Jupiter Macron, le mégalomane

Par Mardi 4 juillet 2017 Permalink 9

Pour quelques centaines de milliers d’euros, Jupiter Macron s’est donné l’occasion de s’entendre parler devant un parterre de parlementaires largement acquis à sa cause. La psychose délirante chronique dont est atteint notre président se révèle au grand jour. Après ses longs et ennuyeux discours de campagne, voilà ses longs et ennuyeux discours à la nation qu’il justifie d’après son entourage par la complexité de sa pensée. Rien que ça! Il veut être au centre d’un projet humaniste nouveau pour le monde. Je n’invente rien, hélas! Et à l’instar de ses prédécesseurs, il souhaite que la France reprenne l’initiative au sein de l’Union Européenne.

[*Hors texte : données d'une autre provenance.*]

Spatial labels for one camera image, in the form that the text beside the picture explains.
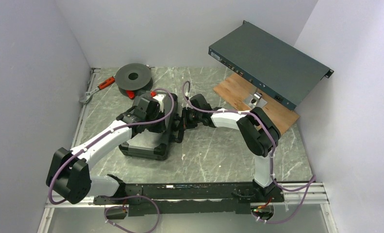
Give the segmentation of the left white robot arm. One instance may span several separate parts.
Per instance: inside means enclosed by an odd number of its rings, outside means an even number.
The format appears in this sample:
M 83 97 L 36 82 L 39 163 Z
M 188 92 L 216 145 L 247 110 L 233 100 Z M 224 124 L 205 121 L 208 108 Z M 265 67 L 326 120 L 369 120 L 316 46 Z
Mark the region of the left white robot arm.
M 108 153 L 119 145 L 134 138 L 144 130 L 158 126 L 170 117 L 175 100 L 171 94 L 147 94 L 103 131 L 85 143 L 70 150 L 58 149 L 52 158 L 46 184 L 49 187 L 48 198 L 55 201 L 56 192 L 63 201 L 76 204 L 87 196 L 106 196 L 114 204 L 125 199 L 124 182 L 113 175 L 92 176 L 91 169 Z

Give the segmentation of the black poker set case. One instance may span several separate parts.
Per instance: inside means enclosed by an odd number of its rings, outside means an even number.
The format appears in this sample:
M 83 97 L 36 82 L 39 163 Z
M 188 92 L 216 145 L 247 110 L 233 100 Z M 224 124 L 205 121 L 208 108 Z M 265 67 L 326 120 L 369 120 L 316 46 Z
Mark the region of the black poker set case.
M 153 133 L 145 130 L 118 146 L 119 150 L 125 156 L 146 158 L 158 161 L 164 161 L 168 156 L 169 144 L 174 132 L 174 118 L 178 112 L 178 96 L 172 93 L 174 98 L 174 109 L 171 115 L 165 119 L 167 129 L 161 133 Z

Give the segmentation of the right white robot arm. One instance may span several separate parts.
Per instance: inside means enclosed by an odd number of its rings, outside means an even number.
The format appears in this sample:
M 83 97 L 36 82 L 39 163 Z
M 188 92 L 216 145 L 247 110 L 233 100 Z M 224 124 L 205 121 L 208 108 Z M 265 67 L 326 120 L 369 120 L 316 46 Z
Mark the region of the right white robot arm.
M 212 108 L 202 94 L 184 99 L 190 106 L 186 120 L 191 124 L 202 123 L 212 128 L 229 128 L 240 131 L 246 146 L 255 155 L 255 175 L 253 181 L 254 197 L 258 201 L 266 201 L 272 195 L 275 179 L 272 172 L 272 157 L 281 132 L 260 107 L 250 111 L 226 110 Z

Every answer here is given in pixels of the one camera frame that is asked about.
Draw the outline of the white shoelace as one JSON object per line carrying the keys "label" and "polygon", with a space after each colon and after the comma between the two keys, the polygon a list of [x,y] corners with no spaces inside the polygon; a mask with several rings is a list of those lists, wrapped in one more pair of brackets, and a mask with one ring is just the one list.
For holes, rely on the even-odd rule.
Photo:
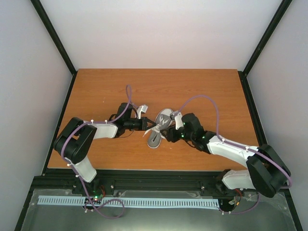
{"label": "white shoelace", "polygon": [[159,115],[155,120],[156,125],[153,128],[150,128],[145,131],[145,136],[149,131],[154,131],[156,133],[160,133],[161,130],[166,129],[169,126],[170,120],[166,115]]}

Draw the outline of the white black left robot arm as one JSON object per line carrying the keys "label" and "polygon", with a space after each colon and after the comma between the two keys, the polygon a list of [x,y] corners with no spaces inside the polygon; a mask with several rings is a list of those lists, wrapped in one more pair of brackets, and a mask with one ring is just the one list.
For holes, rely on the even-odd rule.
{"label": "white black left robot arm", "polygon": [[147,131],[156,123],[142,116],[148,106],[142,105],[135,109],[131,103],[122,103],[116,114],[112,114],[107,121],[84,121],[73,117],[53,143],[53,149],[68,163],[82,178],[83,188],[88,193],[96,193],[100,188],[100,181],[96,179],[97,171],[91,165],[87,156],[92,141],[102,138],[119,138],[126,130]]}

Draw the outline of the grey canvas sneaker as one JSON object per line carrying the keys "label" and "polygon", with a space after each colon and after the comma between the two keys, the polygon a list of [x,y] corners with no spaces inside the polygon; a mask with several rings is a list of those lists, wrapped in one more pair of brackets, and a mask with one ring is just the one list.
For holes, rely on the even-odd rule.
{"label": "grey canvas sneaker", "polygon": [[155,123],[156,125],[153,128],[150,128],[145,131],[144,136],[150,133],[150,136],[147,140],[147,145],[152,148],[158,148],[161,140],[164,137],[161,134],[161,130],[167,129],[172,124],[171,115],[173,114],[173,110],[170,108],[163,109],[156,117]]}

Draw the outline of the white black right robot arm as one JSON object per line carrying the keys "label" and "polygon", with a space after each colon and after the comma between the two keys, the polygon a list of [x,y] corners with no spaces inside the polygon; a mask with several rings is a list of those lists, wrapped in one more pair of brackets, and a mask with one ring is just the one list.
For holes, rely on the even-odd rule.
{"label": "white black right robot arm", "polygon": [[276,151],[268,144],[259,147],[233,142],[214,132],[204,130],[193,114],[178,114],[175,124],[160,130],[168,142],[184,140],[193,148],[232,160],[245,170],[227,170],[222,184],[230,189],[254,189],[272,198],[286,186],[291,172]]}

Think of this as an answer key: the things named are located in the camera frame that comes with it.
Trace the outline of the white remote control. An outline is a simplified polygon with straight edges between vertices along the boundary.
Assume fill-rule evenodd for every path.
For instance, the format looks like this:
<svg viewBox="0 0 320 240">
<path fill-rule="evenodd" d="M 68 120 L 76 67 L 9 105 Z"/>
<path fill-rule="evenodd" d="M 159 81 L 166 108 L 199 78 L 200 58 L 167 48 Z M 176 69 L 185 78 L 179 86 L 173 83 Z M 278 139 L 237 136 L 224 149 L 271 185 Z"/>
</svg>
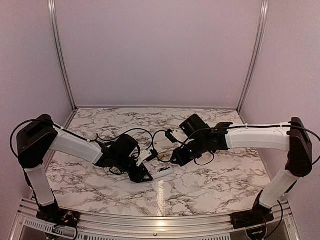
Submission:
<svg viewBox="0 0 320 240">
<path fill-rule="evenodd" d="M 168 176 L 168 175 L 171 175 L 174 173 L 174 170 L 172 167 L 170 166 L 167 166 L 167 167 L 160 167 L 160 168 L 157 168 L 153 171 L 150 172 L 152 178 L 154 180 L 157 180 L 157 179 L 160 179 L 160 178 L 163 178 L 165 176 Z"/>
</svg>

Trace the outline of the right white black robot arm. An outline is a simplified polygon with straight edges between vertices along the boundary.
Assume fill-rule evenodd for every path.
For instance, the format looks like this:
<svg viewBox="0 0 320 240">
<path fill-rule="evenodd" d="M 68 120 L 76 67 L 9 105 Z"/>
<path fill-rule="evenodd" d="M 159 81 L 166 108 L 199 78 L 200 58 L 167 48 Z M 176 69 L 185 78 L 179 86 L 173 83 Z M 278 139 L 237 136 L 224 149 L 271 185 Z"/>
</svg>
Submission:
<svg viewBox="0 0 320 240">
<path fill-rule="evenodd" d="M 288 153 L 285 168 L 280 170 L 257 196 L 247 219 L 258 224 L 274 204 L 288 193 L 296 182 L 309 175 L 313 168 L 313 145 L 300 118 L 278 124 L 233 124 L 220 122 L 209 127 L 197 114 L 179 126 L 187 136 L 171 156 L 171 163 L 181 167 L 206 152 L 238 148 L 274 149 Z"/>
</svg>

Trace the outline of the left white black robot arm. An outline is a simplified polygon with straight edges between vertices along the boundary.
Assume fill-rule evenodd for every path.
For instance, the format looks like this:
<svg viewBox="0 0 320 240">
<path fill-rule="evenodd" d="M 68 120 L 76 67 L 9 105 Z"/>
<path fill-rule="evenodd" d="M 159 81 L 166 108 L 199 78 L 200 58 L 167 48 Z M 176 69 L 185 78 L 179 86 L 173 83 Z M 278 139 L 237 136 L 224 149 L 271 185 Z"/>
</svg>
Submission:
<svg viewBox="0 0 320 240">
<path fill-rule="evenodd" d="M 115 140 L 89 140 L 55 124 L 48 114 L 30 119 L 15 130 L 17 159 L 23 169 L 27 184 L 32 189 L 39 211 L 53 223 L 63 219 L 43 168 L 44 157 L 48 151 L 61 152 L 99 168 L 116 168 L 128 174 L 134 183 L 153 180 L 144 165 L 143 152 L 139 143 L 130 135 L 122 134 Z"/>
</svg>

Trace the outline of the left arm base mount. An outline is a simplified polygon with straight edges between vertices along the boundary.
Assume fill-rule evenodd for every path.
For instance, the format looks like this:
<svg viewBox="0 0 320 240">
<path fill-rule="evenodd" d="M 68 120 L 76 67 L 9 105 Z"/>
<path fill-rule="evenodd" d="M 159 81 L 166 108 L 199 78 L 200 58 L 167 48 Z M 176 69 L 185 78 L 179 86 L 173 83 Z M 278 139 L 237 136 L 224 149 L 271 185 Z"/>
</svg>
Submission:
<svg viewBox="0 0 320 240">
<path fill-rule="evenodd" d="M 75 228 L 78 226 L 80 213 L 78 211 L 60 208 L 56 213 L 51 214 L 38 211 L 36 218 L 57 226 Z"/>
</svg>

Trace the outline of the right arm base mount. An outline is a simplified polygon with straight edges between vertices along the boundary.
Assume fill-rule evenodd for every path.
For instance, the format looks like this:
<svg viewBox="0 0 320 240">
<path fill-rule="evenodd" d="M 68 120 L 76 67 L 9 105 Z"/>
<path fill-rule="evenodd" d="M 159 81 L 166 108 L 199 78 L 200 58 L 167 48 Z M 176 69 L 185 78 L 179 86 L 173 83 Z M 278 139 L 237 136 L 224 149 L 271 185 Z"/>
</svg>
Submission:
<svg viewBox="0 0 320 240">
<path fill-rule="evenodd" d="M 274 220 L 272 212 L 262 213 L 253 210 L 235 212 L 230 215 L 234 229 L 248 228 L 263 225 Z"/>
</svg>

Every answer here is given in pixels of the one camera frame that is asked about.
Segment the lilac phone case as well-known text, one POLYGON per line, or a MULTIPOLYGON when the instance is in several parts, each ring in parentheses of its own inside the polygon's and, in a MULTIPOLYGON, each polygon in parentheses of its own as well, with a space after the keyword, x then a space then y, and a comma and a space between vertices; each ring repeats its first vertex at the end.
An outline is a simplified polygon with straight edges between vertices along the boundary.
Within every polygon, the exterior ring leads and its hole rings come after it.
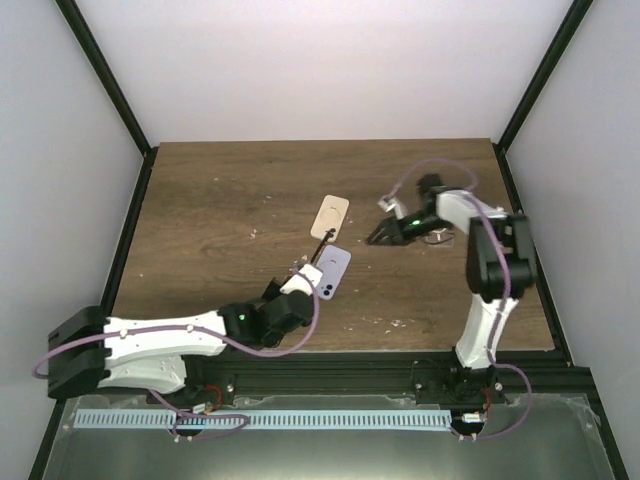
POLYGON ((351 259, 349 251, 334 245, 327 245, 322 250, 315 264, 322 272, 318 286, 318 295, 322 300, 331 300, 335 296, 351 259))

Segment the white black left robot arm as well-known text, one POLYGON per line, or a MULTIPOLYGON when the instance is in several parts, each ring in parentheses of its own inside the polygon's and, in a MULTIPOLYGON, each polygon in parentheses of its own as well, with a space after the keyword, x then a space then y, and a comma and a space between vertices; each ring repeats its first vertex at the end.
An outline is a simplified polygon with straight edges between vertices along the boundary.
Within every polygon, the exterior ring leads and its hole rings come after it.
POLYGON ((297 352, 280 349, 299 328, 312 335, 324 294, 324 272, 305 263, 285 281, 271 280, 263 295, 189 317, 125 319, 87 306, 54 329, 48 350, 32 369, 46 381, 47 395, 67 400, 105 388, 152 390, 181 403, 196 402, 203 377, 187 369, 187 358, 213 358, 228 349, 258 358, 297 352))

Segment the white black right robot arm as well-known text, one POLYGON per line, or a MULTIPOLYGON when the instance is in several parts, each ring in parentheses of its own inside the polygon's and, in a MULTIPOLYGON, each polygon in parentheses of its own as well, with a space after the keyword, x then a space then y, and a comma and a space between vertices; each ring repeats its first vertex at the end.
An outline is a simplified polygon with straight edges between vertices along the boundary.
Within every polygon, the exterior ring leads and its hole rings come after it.
POLYGON ((460 368, 444 378, 447 396, 458 403, 480 390, 473 370, 495 364, 506 322, 537 278, 529 220, 480 201, 472 192, 445 185, 437 174, 423 176, 417 191, 420 208, 410 213, 391 192, 378 201, 388 216, 367 237, 374 246, 406 246, 442 229, 467 236, 466 283, 471 306, 455 346, 460 368))

Donc Emmanuel Macron se prenant sérieusement pour Jupiter, comme d’autres à St Anne se prennent pour Napoléon, affiche des ambitions aussi insensées que floues. Certes il pose un instant les pieds sur terre quand il parle de réduire le nombre des parlementaires, insérer dans le scrutin législatif une dose de proportionnelle ou instaurer un droit de pétition pour les citoyens. Mais ces mesures concrètes s’énoncent en deux lignes surtout quand on ne veut pas, comme lui, s’abaisser aux détails. Le reste est le verbiage suffisant de quelqu’un qui a réussi à des gens qui ne sont rien, comme il dit. Macron cause et attend à ce que les autres demeurent bouche bée, quelques soient les conneries qu’il débite. Imaginer la France porteuse d’un projet humaniste pour le monde alors que le pays se communautarise, le territoire se parcellise, les multiples ethnies se regardent en chien de faïence prêtes à en découdre bientôt, est purement une illusion. Les français de souche qui ne sont rien sont systématiquement désavantagés par rapport à ceux qui arrivent. Ils se sentent de plus en plus étrangers dans leur propre pays, expatriés sur le sol de leurs ancêtres. Rien d’humaniste ne peut sortir de cette situation. Tout déshumanise les citoyens. Mais Macron a cette folie des grandeurs que l’on reconnait à la déconnexion qu’il y a entre ce à quoi il rêve, et la réalité actuelle, crue, sordide, bouleversante.

Sur le plan économique, c’est la même chose. La séparation en deux de la zone € redevient d’actualité face à l’impossible grand écart que tente Mario Draghi en cherchant à accommoder à la même sauce les pays du sud de l’UE et les pays du nord. Mais les réalités économiques n’ont là non plus pas de prise sur les ambitions de notre président.

Les français pensaient avoir touché le fond avec François Hollande. On dirait qu’une force autodestructrice les a poussés à creuser encore en votant Macron. Sa mégalomanie le rend imprévisible et dangereux. Il a cinq ans pour entraîner la France dans ses délires. Avec sa personnalité qui se dessine de mieux en mieux, le pire est à craindre.